Task description: Across the entries, count the lines that include "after" and report only that number.

Dataset extract:
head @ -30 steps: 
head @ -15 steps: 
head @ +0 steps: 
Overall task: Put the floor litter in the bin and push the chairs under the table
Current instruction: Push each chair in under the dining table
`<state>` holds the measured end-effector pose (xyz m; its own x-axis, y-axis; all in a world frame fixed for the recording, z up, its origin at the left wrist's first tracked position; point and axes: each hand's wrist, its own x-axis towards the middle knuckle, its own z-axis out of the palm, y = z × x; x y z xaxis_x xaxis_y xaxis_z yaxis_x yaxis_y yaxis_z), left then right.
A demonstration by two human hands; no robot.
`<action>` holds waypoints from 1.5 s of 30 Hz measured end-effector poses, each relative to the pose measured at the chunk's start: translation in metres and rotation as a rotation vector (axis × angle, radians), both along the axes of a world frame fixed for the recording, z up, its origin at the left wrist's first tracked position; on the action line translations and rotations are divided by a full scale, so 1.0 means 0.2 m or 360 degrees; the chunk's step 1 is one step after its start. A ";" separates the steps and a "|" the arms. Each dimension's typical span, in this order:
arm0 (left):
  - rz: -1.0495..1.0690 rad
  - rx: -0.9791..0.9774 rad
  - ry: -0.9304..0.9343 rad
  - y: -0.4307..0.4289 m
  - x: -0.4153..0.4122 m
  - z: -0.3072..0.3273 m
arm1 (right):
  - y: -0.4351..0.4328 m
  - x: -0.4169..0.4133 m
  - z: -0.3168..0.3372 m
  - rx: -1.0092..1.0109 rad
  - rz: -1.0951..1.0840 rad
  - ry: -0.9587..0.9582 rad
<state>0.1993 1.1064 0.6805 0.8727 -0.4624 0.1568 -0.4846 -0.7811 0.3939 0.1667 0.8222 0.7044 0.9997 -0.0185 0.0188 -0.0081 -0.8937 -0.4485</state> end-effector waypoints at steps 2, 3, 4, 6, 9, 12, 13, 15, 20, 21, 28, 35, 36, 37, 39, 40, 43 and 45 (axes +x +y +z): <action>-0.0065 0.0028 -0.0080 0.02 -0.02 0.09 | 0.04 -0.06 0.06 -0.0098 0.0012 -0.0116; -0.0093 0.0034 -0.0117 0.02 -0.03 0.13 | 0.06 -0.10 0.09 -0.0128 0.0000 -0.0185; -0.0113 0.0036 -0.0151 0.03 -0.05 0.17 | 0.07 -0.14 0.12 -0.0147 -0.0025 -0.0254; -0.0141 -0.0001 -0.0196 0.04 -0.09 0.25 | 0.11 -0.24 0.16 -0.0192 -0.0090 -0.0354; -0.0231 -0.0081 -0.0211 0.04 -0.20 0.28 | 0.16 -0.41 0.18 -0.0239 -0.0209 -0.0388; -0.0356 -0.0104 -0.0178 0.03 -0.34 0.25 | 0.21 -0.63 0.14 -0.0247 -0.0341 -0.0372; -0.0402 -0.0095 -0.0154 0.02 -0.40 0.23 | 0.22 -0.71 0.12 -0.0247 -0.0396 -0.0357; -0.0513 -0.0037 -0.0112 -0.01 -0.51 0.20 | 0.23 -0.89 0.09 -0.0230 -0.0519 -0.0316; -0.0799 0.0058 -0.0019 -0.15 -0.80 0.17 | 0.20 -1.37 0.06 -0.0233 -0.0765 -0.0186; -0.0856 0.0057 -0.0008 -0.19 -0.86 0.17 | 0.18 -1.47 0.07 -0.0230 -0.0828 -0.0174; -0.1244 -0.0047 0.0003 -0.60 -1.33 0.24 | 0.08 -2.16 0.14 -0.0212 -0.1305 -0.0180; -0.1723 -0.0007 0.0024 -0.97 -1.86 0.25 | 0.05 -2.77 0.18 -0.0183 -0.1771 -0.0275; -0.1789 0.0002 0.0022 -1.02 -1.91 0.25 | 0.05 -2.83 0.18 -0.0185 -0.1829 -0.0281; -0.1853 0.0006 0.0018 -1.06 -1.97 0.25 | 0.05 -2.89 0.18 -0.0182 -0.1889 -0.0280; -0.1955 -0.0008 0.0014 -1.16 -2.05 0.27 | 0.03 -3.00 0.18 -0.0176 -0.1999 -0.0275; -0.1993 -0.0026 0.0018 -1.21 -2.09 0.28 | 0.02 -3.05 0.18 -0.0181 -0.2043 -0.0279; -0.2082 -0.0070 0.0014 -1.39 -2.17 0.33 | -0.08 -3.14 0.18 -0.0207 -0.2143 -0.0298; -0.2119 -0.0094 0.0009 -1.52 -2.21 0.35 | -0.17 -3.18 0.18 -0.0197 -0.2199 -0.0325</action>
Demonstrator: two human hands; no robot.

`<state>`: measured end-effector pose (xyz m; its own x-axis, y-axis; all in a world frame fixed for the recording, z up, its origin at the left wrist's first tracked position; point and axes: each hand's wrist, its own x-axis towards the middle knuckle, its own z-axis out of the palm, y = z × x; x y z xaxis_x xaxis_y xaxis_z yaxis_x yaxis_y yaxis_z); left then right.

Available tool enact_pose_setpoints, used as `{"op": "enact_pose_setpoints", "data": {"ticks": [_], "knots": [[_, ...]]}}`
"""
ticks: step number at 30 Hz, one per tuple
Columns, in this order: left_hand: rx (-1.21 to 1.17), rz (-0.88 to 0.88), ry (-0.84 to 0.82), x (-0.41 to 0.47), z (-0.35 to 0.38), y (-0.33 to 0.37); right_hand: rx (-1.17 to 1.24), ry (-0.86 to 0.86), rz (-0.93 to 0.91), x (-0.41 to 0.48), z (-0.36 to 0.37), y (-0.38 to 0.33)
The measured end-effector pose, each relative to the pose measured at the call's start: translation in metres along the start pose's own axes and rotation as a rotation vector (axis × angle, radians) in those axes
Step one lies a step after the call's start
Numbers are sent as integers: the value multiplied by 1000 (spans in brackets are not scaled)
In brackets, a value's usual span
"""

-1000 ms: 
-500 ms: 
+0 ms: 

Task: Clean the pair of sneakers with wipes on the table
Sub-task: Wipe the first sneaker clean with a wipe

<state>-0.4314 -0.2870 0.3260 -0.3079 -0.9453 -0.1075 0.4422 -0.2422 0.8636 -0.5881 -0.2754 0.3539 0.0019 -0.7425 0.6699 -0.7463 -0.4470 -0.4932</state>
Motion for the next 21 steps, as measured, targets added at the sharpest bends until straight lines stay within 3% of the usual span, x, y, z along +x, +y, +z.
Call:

Finished task: 2